> Problem to work on
Go through the entries below and return every line that contains "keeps".

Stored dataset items
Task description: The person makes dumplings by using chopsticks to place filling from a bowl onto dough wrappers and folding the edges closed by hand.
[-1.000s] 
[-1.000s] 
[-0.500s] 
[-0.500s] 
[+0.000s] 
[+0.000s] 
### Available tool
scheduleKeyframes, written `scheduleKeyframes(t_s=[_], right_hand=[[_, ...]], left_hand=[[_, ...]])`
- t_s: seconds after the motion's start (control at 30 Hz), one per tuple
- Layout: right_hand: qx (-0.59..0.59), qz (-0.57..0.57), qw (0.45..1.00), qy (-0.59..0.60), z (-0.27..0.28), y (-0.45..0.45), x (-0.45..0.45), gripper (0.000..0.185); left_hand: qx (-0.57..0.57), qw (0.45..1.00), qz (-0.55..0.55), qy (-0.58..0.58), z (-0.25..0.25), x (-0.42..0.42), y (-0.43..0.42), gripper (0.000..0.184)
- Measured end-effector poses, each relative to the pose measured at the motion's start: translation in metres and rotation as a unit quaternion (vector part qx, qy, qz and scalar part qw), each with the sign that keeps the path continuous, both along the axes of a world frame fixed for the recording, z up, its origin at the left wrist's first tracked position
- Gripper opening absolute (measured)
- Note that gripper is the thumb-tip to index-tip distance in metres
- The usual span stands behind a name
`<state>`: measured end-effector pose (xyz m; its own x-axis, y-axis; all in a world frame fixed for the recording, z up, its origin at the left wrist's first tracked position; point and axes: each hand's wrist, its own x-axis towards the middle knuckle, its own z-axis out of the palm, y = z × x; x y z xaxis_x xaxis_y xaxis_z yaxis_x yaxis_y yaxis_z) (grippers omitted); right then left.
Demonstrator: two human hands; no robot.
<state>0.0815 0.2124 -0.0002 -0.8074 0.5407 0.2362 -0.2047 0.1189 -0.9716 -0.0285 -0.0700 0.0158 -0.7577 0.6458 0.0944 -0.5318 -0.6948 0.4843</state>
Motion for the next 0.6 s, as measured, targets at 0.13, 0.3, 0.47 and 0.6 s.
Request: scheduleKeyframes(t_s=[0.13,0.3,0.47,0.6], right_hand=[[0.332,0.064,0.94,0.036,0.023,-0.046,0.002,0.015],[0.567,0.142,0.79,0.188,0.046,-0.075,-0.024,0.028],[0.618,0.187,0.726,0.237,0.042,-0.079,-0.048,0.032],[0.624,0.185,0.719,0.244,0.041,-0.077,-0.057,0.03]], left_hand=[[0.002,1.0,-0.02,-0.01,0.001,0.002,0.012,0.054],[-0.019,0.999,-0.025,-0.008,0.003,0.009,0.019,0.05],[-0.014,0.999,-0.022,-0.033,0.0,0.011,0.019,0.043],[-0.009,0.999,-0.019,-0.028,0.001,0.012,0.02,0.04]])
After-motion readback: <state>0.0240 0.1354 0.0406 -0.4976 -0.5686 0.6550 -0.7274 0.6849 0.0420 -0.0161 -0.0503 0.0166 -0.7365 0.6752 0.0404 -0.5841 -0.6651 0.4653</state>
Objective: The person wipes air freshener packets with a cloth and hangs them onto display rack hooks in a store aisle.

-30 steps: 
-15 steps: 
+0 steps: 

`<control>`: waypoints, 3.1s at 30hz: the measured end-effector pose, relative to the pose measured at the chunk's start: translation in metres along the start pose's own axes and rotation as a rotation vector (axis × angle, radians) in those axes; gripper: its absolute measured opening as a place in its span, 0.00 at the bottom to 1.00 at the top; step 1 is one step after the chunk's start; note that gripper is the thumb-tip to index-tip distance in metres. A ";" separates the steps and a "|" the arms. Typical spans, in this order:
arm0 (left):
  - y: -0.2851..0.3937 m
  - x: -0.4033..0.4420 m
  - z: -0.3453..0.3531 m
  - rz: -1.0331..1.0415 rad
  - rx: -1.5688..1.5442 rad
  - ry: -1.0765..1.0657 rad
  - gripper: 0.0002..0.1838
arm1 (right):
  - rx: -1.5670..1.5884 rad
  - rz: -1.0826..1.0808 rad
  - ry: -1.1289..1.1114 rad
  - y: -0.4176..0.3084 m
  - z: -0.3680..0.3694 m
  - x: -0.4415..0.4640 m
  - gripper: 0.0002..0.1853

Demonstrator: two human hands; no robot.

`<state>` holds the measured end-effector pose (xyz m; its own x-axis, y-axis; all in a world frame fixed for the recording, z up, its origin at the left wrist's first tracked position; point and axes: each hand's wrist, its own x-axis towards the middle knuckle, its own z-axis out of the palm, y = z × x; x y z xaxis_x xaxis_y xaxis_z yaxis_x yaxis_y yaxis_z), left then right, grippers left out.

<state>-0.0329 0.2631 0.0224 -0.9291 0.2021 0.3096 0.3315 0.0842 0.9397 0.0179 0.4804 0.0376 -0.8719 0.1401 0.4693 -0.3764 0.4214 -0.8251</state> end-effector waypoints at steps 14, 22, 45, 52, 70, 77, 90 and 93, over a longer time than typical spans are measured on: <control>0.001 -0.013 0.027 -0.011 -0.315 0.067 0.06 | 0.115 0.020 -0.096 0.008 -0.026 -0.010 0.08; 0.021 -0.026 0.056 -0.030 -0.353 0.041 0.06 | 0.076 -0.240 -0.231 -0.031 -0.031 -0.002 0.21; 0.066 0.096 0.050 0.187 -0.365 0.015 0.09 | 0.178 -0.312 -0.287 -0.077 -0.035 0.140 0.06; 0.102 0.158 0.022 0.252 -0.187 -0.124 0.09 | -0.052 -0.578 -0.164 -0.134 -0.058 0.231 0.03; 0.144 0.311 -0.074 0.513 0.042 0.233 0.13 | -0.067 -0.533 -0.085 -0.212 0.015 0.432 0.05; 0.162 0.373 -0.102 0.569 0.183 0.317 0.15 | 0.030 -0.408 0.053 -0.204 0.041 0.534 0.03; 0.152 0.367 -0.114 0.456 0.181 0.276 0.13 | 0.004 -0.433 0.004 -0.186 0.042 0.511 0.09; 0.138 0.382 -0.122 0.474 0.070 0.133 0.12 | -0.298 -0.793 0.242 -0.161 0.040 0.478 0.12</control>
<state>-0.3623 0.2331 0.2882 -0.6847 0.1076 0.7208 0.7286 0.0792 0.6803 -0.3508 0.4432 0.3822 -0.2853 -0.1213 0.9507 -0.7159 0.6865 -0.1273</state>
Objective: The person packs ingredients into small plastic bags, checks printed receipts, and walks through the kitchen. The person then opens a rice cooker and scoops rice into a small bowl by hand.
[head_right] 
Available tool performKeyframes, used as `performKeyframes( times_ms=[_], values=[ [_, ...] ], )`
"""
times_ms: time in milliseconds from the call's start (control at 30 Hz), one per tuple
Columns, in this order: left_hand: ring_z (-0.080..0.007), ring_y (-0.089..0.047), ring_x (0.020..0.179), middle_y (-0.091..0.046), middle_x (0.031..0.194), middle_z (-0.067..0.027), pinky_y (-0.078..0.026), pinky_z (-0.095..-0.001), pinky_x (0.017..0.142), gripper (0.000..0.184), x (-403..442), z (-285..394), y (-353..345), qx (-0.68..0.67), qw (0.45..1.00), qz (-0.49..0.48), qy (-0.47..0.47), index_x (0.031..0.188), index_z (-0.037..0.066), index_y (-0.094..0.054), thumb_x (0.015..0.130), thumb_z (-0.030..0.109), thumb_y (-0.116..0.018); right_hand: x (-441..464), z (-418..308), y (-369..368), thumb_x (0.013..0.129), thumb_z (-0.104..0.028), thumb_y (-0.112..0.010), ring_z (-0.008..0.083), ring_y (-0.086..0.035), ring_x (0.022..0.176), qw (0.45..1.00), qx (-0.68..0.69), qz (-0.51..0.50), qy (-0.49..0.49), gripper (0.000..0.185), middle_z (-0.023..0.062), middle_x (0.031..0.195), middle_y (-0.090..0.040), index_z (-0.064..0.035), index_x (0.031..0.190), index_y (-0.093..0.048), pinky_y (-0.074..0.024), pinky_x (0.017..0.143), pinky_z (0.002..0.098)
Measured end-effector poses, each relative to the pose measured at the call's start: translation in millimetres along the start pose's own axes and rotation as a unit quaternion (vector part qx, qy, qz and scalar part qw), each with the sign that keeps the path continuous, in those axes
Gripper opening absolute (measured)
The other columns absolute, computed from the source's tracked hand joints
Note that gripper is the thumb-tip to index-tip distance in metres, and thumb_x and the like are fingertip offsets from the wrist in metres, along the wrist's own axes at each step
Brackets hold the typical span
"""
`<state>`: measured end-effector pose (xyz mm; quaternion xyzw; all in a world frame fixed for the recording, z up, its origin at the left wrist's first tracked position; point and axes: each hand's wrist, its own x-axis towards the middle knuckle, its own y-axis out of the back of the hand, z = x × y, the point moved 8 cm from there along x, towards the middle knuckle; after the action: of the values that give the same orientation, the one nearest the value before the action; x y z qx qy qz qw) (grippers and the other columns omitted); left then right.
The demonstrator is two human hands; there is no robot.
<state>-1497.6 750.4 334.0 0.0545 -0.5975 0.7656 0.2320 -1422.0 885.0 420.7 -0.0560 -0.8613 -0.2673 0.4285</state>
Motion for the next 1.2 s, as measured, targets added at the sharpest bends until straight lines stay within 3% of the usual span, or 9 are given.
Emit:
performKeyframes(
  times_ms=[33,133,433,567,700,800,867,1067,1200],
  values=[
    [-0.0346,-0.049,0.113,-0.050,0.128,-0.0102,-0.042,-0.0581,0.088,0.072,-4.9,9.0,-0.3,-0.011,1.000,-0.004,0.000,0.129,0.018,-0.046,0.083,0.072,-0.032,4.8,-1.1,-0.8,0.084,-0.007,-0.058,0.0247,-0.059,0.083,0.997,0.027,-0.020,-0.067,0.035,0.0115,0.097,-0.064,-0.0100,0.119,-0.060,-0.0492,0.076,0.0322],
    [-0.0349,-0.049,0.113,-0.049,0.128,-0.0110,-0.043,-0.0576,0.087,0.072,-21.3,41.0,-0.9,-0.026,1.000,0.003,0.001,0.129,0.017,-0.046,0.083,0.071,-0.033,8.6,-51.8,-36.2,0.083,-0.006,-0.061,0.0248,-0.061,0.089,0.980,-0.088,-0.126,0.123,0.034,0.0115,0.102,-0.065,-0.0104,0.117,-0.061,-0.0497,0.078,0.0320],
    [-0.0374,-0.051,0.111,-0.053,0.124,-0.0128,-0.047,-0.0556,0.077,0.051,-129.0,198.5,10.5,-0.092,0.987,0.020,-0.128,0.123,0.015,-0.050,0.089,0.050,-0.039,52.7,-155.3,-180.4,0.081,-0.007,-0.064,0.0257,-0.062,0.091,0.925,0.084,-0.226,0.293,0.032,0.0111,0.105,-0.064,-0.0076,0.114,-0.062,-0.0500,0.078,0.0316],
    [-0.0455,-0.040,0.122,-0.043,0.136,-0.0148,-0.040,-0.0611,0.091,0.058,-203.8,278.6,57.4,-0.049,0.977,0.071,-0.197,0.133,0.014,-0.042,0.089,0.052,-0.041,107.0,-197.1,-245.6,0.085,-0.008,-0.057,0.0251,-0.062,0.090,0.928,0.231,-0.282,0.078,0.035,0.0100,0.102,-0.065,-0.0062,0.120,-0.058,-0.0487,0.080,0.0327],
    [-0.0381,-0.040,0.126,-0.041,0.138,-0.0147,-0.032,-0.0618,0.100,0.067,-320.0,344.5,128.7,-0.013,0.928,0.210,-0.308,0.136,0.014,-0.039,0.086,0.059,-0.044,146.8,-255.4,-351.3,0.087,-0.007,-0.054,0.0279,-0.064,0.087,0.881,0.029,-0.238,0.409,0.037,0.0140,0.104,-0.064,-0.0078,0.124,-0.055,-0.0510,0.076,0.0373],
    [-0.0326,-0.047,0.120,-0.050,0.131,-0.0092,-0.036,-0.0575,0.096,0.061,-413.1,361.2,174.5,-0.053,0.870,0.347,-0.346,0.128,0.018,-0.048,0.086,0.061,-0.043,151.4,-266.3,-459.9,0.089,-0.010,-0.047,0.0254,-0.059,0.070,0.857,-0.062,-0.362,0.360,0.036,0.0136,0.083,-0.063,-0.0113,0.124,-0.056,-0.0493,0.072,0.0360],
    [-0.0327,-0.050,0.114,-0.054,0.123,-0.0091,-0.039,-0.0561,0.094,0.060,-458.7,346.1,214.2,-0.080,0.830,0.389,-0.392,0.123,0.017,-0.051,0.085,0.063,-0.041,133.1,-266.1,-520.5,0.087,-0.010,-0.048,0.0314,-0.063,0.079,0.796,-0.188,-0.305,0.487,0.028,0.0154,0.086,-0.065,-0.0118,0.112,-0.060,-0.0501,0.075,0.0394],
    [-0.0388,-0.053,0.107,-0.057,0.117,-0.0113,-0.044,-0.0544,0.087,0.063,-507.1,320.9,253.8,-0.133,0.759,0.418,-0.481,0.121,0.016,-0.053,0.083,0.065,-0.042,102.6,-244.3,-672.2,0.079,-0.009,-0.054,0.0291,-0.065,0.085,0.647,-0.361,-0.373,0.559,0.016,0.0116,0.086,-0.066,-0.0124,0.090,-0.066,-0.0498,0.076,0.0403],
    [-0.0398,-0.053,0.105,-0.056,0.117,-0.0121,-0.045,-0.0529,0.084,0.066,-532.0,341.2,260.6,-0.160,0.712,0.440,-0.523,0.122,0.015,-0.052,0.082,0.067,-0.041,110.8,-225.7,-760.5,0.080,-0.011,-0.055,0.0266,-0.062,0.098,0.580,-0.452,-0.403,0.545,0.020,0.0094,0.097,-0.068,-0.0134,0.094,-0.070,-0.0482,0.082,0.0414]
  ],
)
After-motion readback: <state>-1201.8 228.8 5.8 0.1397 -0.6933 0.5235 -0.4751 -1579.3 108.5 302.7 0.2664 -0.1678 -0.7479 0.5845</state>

> Completed exercise
- Measured end-effector poses, each relative to the pose measured at the motion's start: translation in metres and rotation as a unit quaternion (vector part qx, qy, qz and scalar part qw), each with the sign that keeps the path continuous, both along the axes of a world frame fixed for the recording, z up, its origin at the left wrist's first tracked position
Measured end-effector poses, each relative to the pose measured at the call's start: translation in millimetres along the start pose's own axes and rotation as a unit quaternion (vector part qx, qy, qz and scalar part qw), each with the sign that keeps the path continuous, in those axes

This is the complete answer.